Student Spotlight: Annie Hui and Tolga Yalur Receive Dissertation Completion Grants

Congratulations to Annie Hui and Tolga Yalur for receiving Dissertation Completion Grants through the GMU Provost's Office. This prestigious award is granted to full-time doctoral studies, who have advanced to candidacy and are approaching the completion stage of their dissertations. Receiving it allows them to focus solely on completing rigorous and high-quality research in order to advance towards their degree at an accelerated pace.

Please read below to find out about the nature of their dissertation projects.

"Visual Resistance and Political Be/longing: The Politics of Mass Cultural Symbols in Sites of Protest."

Annie Hui

"My dissertation examines appropriations of mass cultural symbols in contemporary social protest movements in order to understand the potentials of popular culture in affecting political change. Through close examination of the use of The Hunger Game’s three finger salute in pro-democracy protests in Thailand since 2014, the cloak and bonnet from The Handmaid’s Tale as seen in global women’s rights demonstrations since 2016, and the appropriation of Pepe the Frog in 2019 Hong Kong pro-democracy demonstrations, my research brings to light how protesters might actively construct and exert their political agency through their visual appropriations, remaking and redefining them, while also allowing an examination of the interplay between fictional and real-life narrativizations within which the symbols appear. Crucial aims of my work are to understand how citizens imagine their cultural and national be/longing (both an existing belonging to and a longing for inclusion) and how mass culture can facilitate democratic participation and the emergence of political agency while also challenging hegemonic neoliberal frameworks that consistently work to silence vulnerable and marginalized populations.

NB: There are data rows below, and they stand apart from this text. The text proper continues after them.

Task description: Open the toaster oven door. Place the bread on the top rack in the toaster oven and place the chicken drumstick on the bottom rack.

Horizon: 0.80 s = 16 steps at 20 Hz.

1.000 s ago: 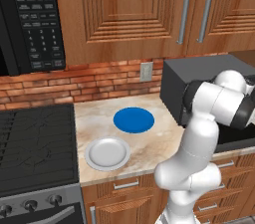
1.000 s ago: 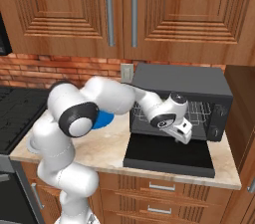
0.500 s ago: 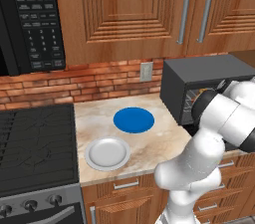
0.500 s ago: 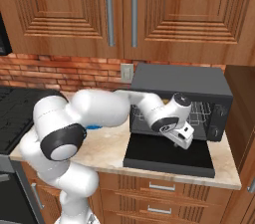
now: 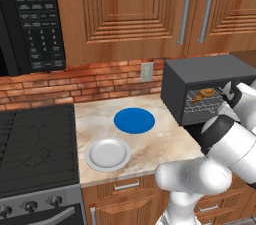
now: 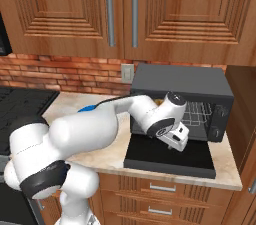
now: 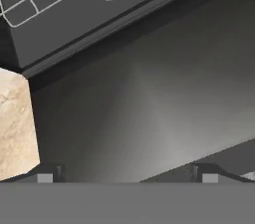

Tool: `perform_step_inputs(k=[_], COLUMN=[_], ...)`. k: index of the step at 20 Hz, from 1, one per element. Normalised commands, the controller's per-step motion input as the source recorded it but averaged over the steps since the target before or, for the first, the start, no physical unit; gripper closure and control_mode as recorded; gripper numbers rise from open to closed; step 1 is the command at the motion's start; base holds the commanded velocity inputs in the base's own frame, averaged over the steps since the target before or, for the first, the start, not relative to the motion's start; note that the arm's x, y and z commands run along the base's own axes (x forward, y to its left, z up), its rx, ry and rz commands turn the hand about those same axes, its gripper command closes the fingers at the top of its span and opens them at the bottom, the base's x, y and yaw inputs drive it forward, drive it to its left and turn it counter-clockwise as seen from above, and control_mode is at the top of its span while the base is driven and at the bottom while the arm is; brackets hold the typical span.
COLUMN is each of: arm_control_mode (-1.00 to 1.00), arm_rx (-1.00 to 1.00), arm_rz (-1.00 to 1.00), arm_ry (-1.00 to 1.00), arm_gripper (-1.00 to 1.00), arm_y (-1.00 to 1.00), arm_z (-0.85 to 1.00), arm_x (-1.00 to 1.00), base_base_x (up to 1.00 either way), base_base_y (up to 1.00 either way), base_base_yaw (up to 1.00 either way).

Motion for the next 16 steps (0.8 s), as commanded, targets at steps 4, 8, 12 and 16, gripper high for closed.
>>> perform_step_inputs(k=[4,8,12,16], arm_control_mode=[-1.0,-1.0,-1.0,-1.0], arm_rx=[-0.01,-0.01,-0.01,-0.01], arm_rz=[0.08,0.09,0.04,0.01], arm_ry=[0.0,0.0,0.0,0.0], arm_gripper=[-1.0,-1.0,-1.0,-1.0], arm_y=[0.36,0.31,0.3,0.3], arm_z=[0.25,0.26,0.24,0.23], arm_x=[-0.44,-0.47,-0.47,-0.44], base_base_x=[0.0,0.0,0.0,0.0], base_base_y=[0.0,0.0,0.0,0.0], base_base_yaw=[0.0,0.0,0.0,0.0])
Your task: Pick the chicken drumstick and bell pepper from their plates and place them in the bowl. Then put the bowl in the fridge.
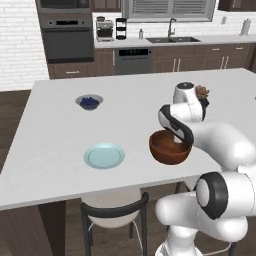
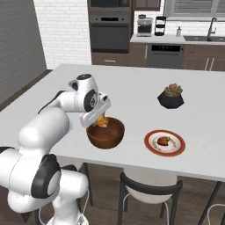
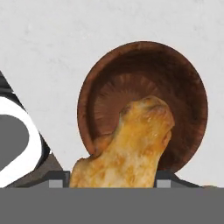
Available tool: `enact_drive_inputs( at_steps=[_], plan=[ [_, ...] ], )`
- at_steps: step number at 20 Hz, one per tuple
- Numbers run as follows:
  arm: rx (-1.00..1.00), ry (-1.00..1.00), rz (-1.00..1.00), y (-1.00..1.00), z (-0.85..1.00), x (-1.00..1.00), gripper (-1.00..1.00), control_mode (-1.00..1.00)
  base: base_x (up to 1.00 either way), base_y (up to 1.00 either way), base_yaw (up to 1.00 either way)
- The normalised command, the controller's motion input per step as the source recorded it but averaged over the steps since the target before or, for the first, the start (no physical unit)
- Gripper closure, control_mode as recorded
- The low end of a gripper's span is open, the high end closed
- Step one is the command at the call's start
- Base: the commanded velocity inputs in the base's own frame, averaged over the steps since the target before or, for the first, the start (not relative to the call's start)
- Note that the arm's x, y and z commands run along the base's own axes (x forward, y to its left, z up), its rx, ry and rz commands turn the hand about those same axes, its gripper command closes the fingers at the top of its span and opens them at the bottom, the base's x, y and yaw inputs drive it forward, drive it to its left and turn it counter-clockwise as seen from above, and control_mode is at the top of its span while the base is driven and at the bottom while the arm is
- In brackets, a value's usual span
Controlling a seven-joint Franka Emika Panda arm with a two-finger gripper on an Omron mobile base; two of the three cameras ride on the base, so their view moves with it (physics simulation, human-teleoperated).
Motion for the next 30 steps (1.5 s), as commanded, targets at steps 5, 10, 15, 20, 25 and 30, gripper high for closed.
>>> enact_drive_inputs(
  at_steps=[5, 10, 15, 20, 25, 30],
  plan=[
    [0.12, 0.17, 0.00, -0.22, -0.09, 0.68, 1.00, -1.00, 0.00, 0.00, 0.00],
    [0.15, 0.13, 0.00, 0.01, -0.44, 0.09, 1.00, -1.00, 0.00, 0.00, 0.00],
    [0.10, 0.06, 0.00, 0.05, -0.50, 0.03, 1.00, -1.00, 0.00, 0.00, 0.00],
    [0.00, 0.00, 0.00, 0.17, -0.22, 0.34, 1.00, -1.00, 0.00, 0.00, 0.00],
    [0.00, 0.00, 0.00, 0.05, -0.35, 0.19, 1.00, -1.00, 0.00, 0.00, 0.00],
    [0.00, 0.01, 0.00, -0.02, -0.35, 0.00, 1.00, -1.00, 0.00, 0.00, 0.00]
  ],
)
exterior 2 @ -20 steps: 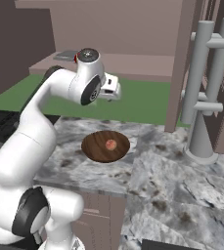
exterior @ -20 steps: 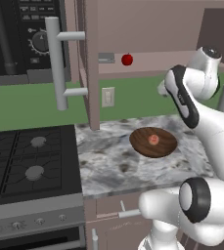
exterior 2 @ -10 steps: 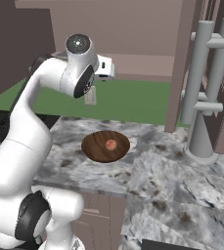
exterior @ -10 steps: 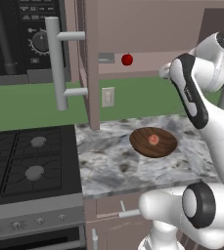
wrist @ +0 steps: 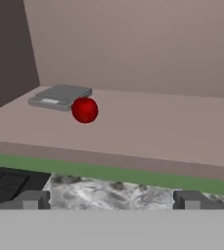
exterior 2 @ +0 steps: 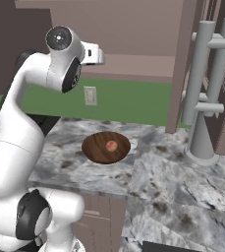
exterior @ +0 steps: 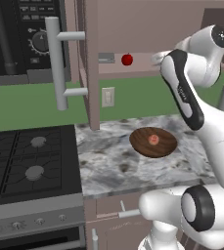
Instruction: Open the cabinet. Pick the peach and apple from the cabinet and place them into the bowl. Then close the cabinet.
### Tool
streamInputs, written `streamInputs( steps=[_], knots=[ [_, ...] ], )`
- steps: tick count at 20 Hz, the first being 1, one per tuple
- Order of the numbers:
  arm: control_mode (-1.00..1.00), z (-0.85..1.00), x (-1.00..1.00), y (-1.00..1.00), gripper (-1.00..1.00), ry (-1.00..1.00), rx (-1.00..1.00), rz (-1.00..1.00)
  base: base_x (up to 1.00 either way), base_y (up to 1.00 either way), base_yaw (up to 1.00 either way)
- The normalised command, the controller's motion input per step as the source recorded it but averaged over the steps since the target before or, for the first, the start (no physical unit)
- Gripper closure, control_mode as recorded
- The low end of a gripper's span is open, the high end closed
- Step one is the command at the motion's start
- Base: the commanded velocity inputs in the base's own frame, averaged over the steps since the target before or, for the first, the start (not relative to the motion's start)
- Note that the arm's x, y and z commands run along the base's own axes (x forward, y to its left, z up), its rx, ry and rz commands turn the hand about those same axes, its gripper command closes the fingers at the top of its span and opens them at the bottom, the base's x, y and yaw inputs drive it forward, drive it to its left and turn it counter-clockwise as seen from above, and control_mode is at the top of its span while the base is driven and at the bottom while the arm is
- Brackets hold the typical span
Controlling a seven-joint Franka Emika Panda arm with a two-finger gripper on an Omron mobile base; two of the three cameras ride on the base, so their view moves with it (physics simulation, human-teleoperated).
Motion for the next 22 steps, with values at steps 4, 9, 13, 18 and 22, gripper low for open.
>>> streamInputs(
  steps=[4, 9, 13, 18, 22],
  knots=[
    [-1.0, 0.06, 0.3, 0.44, -1.0, -0.02, -0.08, 0.0, 0.0, 0.0, 0.0],
    [-1.0, 0.02, 0.42, 0.39, -1.0, 0.0, -0.08, 0.0, 0.0, 0.0, 0.0],
    [-1.0, 0.0, 0.51, 0.22, -1.0, 0.08, -0.06, 0.0, 0.0, 0.0, 0.0],
    [-1.0, 0.0, 0.53, 0.1, -1.0, 0.14, -0.04, 0.0, 0.0, 0.0, 0.0],
    [-1.0, 0.0, 0.5, 0.03, -1.0, 0.13, 0.0, 0.0, 0.0, 0.0, 0.0]
  ],
)
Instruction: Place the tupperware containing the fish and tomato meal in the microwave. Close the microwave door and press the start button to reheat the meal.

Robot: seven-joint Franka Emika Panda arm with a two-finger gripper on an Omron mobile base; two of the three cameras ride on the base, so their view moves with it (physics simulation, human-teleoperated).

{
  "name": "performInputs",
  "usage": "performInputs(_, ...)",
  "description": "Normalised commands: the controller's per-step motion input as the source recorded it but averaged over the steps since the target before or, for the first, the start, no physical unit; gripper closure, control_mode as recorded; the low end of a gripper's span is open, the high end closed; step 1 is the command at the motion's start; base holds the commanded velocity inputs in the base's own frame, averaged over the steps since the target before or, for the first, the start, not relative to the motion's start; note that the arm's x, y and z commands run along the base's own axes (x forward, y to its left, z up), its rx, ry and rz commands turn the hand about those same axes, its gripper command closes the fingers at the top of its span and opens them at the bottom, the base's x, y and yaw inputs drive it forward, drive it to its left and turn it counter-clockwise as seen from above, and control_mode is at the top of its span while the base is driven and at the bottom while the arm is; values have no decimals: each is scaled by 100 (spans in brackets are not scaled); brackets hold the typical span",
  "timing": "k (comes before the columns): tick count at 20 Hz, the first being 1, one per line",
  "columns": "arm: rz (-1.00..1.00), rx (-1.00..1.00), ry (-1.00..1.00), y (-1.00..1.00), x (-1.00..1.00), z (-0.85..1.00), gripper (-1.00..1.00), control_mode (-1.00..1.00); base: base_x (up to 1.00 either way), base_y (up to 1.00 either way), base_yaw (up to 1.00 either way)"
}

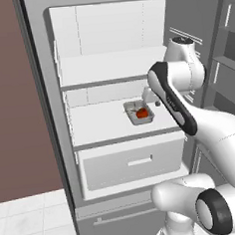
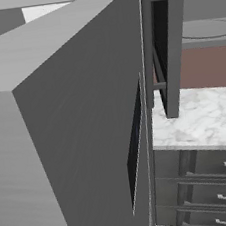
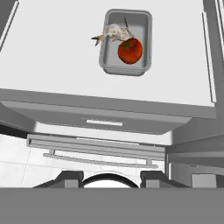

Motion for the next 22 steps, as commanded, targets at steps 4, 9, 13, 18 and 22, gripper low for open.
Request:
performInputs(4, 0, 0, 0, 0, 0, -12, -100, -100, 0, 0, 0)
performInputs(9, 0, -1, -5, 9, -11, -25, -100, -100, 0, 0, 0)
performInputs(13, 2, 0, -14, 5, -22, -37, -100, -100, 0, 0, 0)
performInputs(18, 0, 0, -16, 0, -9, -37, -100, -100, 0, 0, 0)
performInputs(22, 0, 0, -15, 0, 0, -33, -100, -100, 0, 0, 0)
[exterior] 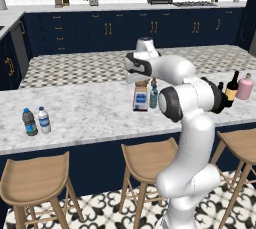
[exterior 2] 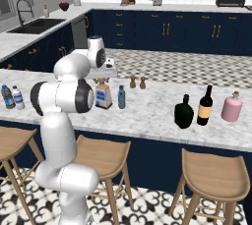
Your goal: Move the plastic bottles in the middle to the plastics group, and the glass bottles in the middle to the glass group.
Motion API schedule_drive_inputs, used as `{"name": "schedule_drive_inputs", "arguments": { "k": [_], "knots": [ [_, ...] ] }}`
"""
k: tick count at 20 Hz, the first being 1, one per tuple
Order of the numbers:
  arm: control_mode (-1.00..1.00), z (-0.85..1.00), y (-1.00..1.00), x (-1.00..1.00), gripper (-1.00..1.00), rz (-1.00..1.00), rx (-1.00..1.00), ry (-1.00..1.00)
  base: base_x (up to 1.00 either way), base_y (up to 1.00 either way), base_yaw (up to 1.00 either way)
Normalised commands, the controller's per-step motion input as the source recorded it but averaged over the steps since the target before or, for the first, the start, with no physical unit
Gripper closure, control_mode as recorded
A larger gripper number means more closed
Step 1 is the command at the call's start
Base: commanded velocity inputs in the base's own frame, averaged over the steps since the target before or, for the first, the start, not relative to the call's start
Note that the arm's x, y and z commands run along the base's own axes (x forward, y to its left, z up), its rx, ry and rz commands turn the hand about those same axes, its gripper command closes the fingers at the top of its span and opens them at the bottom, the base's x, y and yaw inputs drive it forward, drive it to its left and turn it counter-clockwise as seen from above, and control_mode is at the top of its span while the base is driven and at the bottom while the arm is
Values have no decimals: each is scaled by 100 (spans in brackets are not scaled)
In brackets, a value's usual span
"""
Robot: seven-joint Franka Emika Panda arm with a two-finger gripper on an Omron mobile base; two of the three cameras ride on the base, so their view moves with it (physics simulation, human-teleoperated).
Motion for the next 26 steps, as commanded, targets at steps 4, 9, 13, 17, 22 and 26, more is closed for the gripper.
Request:
{"name": "schedule_drive_inputs", "arguments": {
  "k": [4, 9, 13, 17, 22, 26],
  "knots": [
    [-100, 19, -1, -100, 100, 2, 0, -1, 0, 0, 0],
    [-100, 1, -28, -87, 100, -1, 0, 0, 0, 0, 0],
    [-100, 21, -77, -10, 100, -8, 0, -1, 0, 0, 0],
    [-100, 18, -100, 0, 100, -14, 4, 2, 0, 0, 0],
    [-100, 3, -93, 8, 100, -18, 5, 5, 0, 0, 0],
    [-100, 0, -73, 26, 100, -20, 2, 3, 0, 0, 0]
  ]
}}
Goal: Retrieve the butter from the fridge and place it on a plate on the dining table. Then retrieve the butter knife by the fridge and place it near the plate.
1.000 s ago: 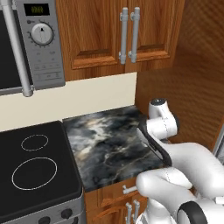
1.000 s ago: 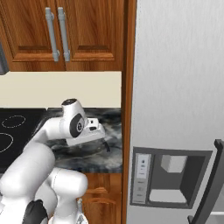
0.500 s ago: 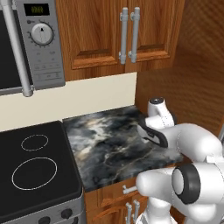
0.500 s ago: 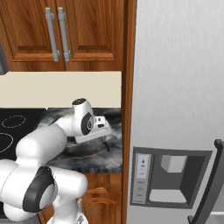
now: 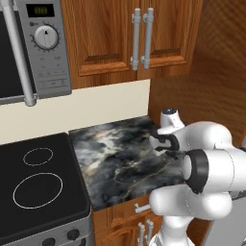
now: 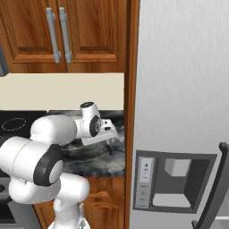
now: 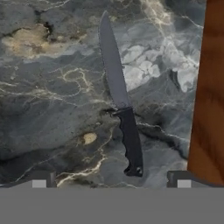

The transnational and interdisciplinary nature of my dissertation is of significance particularly at our current historical moment when mass culture, mass media, and political ideologies are disseminated digitally and cannot be confined to one geopolitical location. The three-finger salute, the handmaids costume, and Pepe the Frog are anything but trivial references to pop culture – they are protest symbols part of a larger contemporary aesthetic mode of political intervention that offer a way for the public to confront the (threats of) erosion of civic rights under repressive regimes and to demand democratic governance. My dissertation aims to unpack these examples of visual resistance at a time when it is crucial to understand the importance of civic participation, political subjectivity, shared narratives of democracy, and protest culture in the digital age."

"The Logic of Algorithms: Datafication, Ethics and Social Networks."

Tolga Yalur

"This dissertation research investigates and outlines the logic of algorithms in social networks. It begins with tracking the history of the modern machine learning and its relationships with algorithmic networks towards understanding the datafication process of identity traces, hu-man labor and wants. The dissertation tracks the role played by algorithmic networks to generate advertisements, common-senses and false knowledges; diagnoses ethical problems in the process of datafying human labor and identity traces; and illustrates how the normative logic of algorith-mic networks reproduce these problems in culture."


The Cultural Studies PhD Program congratulates Annie and Tolga on their academic achievement and wished them much success on their way forward to doctoral completion!